Within the records below, reproduce without change the lines from the line that has "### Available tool" through the line that has "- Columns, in", and only those.

***

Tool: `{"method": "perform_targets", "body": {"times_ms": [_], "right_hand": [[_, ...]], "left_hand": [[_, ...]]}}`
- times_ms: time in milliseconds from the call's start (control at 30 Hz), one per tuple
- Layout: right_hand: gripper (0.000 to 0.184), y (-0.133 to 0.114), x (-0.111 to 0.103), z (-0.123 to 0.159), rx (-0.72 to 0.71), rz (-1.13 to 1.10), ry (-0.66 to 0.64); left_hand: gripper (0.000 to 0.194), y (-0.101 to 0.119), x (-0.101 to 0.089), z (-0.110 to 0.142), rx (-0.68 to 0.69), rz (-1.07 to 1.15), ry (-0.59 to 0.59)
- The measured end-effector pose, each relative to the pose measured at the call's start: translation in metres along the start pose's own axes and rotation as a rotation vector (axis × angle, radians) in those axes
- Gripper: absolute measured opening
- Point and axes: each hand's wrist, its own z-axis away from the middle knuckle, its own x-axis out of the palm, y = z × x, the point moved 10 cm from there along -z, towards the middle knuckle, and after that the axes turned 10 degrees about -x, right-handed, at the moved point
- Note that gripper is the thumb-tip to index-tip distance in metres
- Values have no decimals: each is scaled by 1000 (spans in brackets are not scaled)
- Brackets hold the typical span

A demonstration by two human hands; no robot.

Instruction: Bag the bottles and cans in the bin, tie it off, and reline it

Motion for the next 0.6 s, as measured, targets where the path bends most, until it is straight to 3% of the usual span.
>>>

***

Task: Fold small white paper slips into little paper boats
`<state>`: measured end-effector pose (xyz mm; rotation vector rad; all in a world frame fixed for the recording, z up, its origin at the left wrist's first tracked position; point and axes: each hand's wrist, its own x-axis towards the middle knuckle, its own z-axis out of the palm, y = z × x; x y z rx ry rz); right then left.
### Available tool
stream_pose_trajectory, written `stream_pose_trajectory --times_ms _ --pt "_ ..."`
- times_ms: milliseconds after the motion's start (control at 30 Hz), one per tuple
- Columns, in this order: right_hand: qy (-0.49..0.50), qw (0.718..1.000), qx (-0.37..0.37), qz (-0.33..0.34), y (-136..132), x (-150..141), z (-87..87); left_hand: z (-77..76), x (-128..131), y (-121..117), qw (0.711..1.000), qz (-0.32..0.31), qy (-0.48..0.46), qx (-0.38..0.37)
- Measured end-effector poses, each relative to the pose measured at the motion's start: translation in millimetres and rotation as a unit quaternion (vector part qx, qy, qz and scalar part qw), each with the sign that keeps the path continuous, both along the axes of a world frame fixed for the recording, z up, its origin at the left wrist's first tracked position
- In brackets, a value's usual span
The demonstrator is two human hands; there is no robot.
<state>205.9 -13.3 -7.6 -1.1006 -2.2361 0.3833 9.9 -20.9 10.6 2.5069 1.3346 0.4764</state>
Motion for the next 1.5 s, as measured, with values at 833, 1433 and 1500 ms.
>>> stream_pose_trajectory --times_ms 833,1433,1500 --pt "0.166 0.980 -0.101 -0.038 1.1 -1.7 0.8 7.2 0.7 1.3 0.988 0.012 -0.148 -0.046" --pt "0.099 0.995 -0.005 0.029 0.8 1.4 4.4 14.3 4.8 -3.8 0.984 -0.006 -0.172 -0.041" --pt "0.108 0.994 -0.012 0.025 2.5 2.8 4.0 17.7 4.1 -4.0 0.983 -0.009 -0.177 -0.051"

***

WRITTEN RESPONSE:
### Available tool
stream_pose_trajectory, written `stream_pose_trajectory --times_ms _ --pt "_ ..."`
- times_ms: milliseconds after the motion's start (control at 30 Hz), one per tuple
- Columns, in this order: right_hand: qy (-0.49..0.50), qw (0.718..1.000), qx (-0.37..0.37), qz (-0.33..0.34), y (-136..132), x (-150..141), z (-87..87); left_hand: z (-77..76), x (-128..131), y (-121..117), qw (0.711..1.000), qz (-0.32..0.31), qy (-0.48..0.46), qx (-0.38..0.37)

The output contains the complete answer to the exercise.